From the first line to the last, write out the data below exactly.

Record excerpts below:

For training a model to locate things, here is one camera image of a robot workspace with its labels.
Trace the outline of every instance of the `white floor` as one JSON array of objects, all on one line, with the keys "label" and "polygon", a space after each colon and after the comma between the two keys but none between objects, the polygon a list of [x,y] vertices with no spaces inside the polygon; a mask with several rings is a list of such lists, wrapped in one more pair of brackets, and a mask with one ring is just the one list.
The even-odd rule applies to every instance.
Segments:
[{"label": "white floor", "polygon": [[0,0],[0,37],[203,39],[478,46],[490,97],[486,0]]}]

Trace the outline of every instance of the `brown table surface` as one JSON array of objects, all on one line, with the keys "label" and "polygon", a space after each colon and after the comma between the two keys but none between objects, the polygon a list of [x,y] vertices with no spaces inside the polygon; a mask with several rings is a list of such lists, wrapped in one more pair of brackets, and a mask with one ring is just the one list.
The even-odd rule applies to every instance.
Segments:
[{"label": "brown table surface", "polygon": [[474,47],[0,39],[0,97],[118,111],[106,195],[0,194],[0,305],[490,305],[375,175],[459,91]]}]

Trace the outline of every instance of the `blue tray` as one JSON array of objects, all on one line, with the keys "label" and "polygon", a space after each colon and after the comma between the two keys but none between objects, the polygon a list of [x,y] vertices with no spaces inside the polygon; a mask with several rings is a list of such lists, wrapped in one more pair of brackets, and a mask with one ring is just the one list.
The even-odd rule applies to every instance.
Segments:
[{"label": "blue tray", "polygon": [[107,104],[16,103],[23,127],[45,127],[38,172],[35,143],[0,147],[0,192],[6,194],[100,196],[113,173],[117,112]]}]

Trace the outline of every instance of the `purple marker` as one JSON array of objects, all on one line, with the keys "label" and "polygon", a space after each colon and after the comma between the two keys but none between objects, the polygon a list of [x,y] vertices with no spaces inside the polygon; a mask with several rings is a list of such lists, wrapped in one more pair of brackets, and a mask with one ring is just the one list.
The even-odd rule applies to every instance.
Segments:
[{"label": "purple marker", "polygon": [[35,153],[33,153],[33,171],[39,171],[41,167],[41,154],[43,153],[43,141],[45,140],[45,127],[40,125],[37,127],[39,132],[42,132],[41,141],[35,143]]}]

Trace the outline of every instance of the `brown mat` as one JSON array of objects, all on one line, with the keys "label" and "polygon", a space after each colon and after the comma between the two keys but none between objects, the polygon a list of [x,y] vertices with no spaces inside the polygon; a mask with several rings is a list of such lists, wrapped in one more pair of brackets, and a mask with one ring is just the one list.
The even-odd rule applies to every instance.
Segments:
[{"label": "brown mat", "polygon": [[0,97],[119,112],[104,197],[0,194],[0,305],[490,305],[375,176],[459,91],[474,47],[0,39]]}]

End of Record excerpts.

◆ **Solution to this task**
For training a model to locate things, here is one camera image of a robot workspace with its labels.
Trace the outline of every instance of the `white floor` as one JSON array of objects, all on one line, with the keys "label" and "polygon", a space after each colon and after the comma between the two keys but none between objects, the polygon a list of [x,y] vertices with no spaces inside the polygon; a mask with several rings is a list of such lists, wrapped in one more pair of brackets, and a mask with one ring is just the one list.
The even-odd rule applies to every instance.
Segments:
[{"label": "white floor", "polygon": [[0,0],[0,37],[203,39],[478,46],[490,97],[486,0]]}]

Trace the outline of every instance of the `brown table surface` as one JSON array of objects, all on one line, with the keys "label" and "polygon", a space after each colon and after the comma between the two keys but none between objects, the polygon a list of [x,y] vertices with no spaces inside the polygon; a mask with several rings is a list of such lists, wrapped in one more pair of brackets, and a mask with one ring is just the one list.
The even-odd rule applies to every instance.
Segments:
[{"label": "brown table surface", "polygon": [[474,47],[0,39],[0,97],[118,111],[106,195],[0,194],[0,305],[490,305],[375,175],[459,91]]}]

Trace the outline of every instance of the `blue tray` as one JSON array of objects, all on one line, with the keys "label" and "polygon", a space after each colon and after the comma between the two keys but none between objects, the polygon a list of [x,y] vertices with no spaces inside the polygon; a mask with several rings is a list of such lists, wrapped in one more pair of brackets, and a mask with one ring is just the one list.
The even-odd rule applies to every instance.
Segments:
[{"label": "blue tray", "polygon": [[107,104],[16,103],[23,127],[45,127],[38,172],[35,143],[0,147],[0,192],[6,194],[100,196],[113,173],[117,112]]}]

Trace the outline of every instance of the `purple marker` as one JSON array of objects, all on one line, with the keys "label" and "polygon", a space after each colon and after the comma between the two keys but none between objects, the polygon a list of [x,y] vertices with no spaces inside the polygon; a mask with several rings is a list of such lists, wrapped in one more pair of brackets, and a mask with one ring is just the one list.
The even-odd rule applies to every instance.
Segments:
[{"label": "purple marker", "polygon": [[35,153],[33,153],[33,171],[39,171],[41,167],[41,154],[43,153],[43,141],[45,140],[45,127],[40,125],[37,127],[39,132],[42,132],[41,141],[35,143]]}]

Trace the outline of every instance of the `brown mat` as one JSON array of objects, all on one line, with the keys "label" and "polygon", a space after each colon and after the comma between the two keys but none between objects, the polygon a list of [x,y] vertices with no spaces inside the polygon; a mask with several rings is a list of such lists, wrapped in one more pair of brackets, and a mask with one ring is just the one list.
The even-odd rule applies to every instance.
Segments:
[{"label": "brown mat", "polygon": [[0,97],[119,112],[104,197],[0,194],[0,305],[490,305],[375,176],[459,91],[474,47],[0,39]]}]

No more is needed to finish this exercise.